Non so come cazzo ci sono arrivato in quella situazione, fatto sta che uno di quei due ragazzi che riuscivano a sopportarmi e uscire con me - una volta su mille - mi aveva strattonato verso di se e poi, eravamo soli, si era avvicinato davvero tanto, il vicolo illuminato da un mezzo lampione giallo, e, d’improvviso, aveva preso le mie labbra – così, le aveva prese tra le sue. E le aveva, piano e incerto, baciate – le aveva prese tra le sue e baciate.
Un mio amico, roba da non crederci. Mi aveva acceso in un colpo solo, imbarazzo, stupore, paura e altre emozioni di cui non conoscevo il nome mi avevano assalito, così: per un bacio.

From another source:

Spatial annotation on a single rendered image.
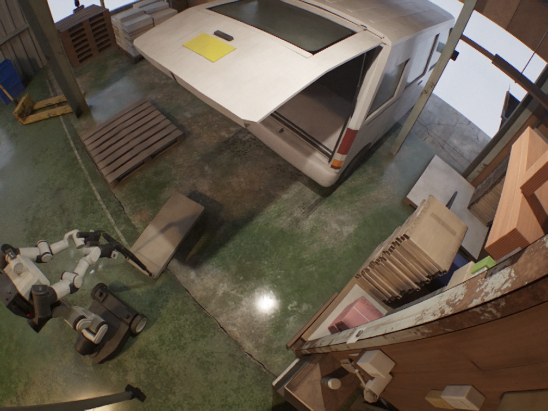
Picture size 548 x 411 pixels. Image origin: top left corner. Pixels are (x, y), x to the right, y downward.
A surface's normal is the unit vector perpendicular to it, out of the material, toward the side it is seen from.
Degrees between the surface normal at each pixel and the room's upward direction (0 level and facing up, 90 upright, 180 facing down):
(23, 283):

E si era scostato, mi aveva allontanato piano – a me, in trance, mi aveva scostato dal suo corpo - e io ero pian piano tornato freddo e vuoto. Mentre lui dal bianco cadaverico con cui si era avvicinato diventava cremisi, dalle guance, al naso alle orecchie. Tutto rosso, come se mi avesse ceduto quel colore prima del bacio e poi se lo fosse ripreso.

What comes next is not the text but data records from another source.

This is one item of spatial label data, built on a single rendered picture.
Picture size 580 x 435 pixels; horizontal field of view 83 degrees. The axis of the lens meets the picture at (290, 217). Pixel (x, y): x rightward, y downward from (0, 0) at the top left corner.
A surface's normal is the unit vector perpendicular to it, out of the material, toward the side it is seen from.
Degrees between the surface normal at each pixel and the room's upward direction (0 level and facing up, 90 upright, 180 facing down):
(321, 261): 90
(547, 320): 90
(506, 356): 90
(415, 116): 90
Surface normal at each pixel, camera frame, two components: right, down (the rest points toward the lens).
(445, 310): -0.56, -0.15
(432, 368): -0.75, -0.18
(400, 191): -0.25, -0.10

«Prima volta? Dico, prima che baci un ragazzo?»

Imbarazzo. E adesso che facevo, magari nel bacio avevo fatto schifo, ci aveva messo anche la lingua lui. Magari, se diceva così, avevo fatto cilecca. Perché dare un bacio a un ragazzo forse era diverso dal darlo a una ragazza. E io non avevo baciato nemmeno quella.
«Prima...» dico, mi avvampano le orecchia quando continuo con un: 
«In generale.»
Io ero divenuto paonazzo, lui era impallidito.

Paonazzo.

Pallido.

Pallido.

Paonazzo.

Paonazzo.

...


Cosa era quel ping-pong di rosso?
 
«Io non... scusa... se lo...»
«Nulla.»
«Davvero, è che volevo...»
«Nulla.»
«Ma nulla un corno. Tu mi piaci!»

«...»
«...»

Ping-pong di rossi, ancora, io pallido e lui paonazzo.

Sentivo lo stomaco stritolarsi da solo, si contorceva facendomi venire su quasi un rigurgito acido. La situazione, il posto, il bacio, lui. Il bacio.
La confessione.
Mi piaci.

Lo stomaco mi si stava ribellando contro. Era addestrato contro gli insulti, non contro le dichiarazioni.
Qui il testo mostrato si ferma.